How to address the H100 after disabling NVIDIA MIG - CUDA busy or unavailable issue?
After disabling NVIDIA MIG, you may encounter a CUDA busy or unavailable issue with H100. This issue can be addressed using a few different methods, depending on the root cause.
First, ensure that the NVIDIA driver is properly installed and up to date. The H100 requires a driver version of at least 450.36.06. If the driver is not up to date, download and install the latest version from the NVIDIA website.
If the driver is up to date and the issue persists, check that the H100 is properly connected to the system and powered on. Make sure that all cables are securely connected and that the H100 is receiving power.
Another possible solution is to reset the GPU. This can be done by using the nvidia-smi command line utility.
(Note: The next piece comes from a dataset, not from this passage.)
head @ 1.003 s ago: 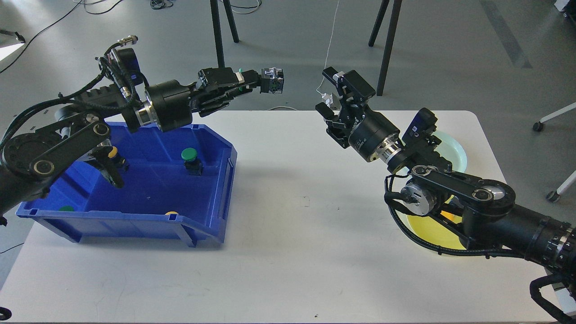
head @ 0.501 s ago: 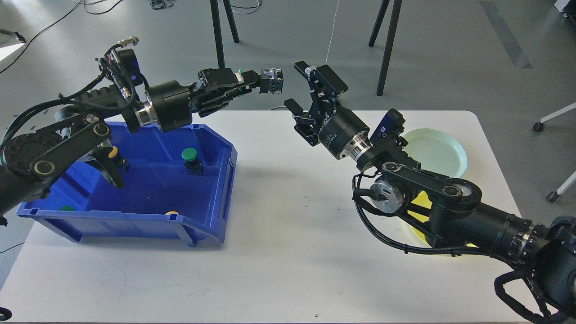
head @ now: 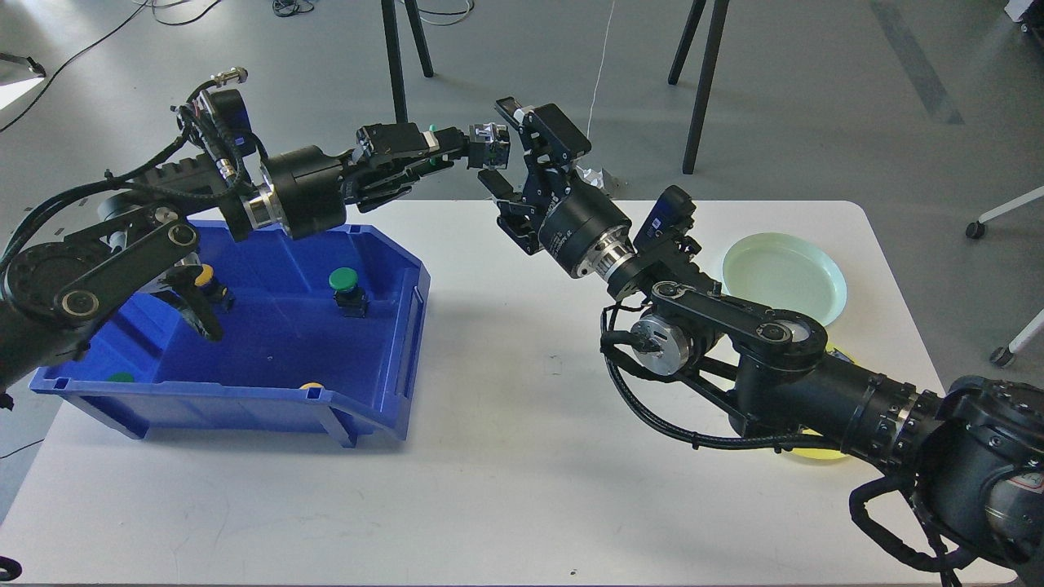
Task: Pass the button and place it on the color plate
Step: 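Grasp the green button with the right gripper and release the left, then carry the green button with the right gripper onto the pale green plate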
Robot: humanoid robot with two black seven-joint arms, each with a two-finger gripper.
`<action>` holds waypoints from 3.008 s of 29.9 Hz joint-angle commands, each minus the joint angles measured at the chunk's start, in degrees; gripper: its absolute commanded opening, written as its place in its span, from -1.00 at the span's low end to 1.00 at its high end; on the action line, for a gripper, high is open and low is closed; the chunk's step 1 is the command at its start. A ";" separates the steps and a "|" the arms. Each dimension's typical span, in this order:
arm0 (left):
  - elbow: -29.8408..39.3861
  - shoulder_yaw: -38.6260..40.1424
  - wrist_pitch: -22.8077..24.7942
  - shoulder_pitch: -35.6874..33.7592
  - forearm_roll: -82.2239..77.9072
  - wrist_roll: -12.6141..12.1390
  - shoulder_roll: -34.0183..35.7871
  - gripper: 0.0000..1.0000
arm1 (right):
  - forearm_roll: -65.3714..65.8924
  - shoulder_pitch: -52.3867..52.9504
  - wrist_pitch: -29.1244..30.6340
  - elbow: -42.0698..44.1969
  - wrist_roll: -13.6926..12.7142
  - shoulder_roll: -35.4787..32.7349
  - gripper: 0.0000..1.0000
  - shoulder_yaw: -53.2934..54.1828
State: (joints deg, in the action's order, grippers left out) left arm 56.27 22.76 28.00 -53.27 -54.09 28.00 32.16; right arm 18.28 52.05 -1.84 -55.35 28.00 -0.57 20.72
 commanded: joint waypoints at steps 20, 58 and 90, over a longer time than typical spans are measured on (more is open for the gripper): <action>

Simply run the following command:
nvidia-smi --gpu-reset -i <GPU ID>
Replace <GPU ID> with the ID of the H100 GPU. This will reset the GPU and may resolve the CUDA busy or unavailable issue.
If the issue still persists, try disabling and re-enabling the H100 in the NVIDIA Control Panel. To do this, open the NVIDIA Control Panel, navigate to the Manage 3D Settings tab, and click on the "Disable" button next to the H100 GPU. Wait a few moments and then click on the "Enable" button to re-enable the GPU.
If none of these solutions work, you may need to contact NVIDIA support for further assistance. They can help diagnose and resolve any issues with the H100 or the NVIDIA driver.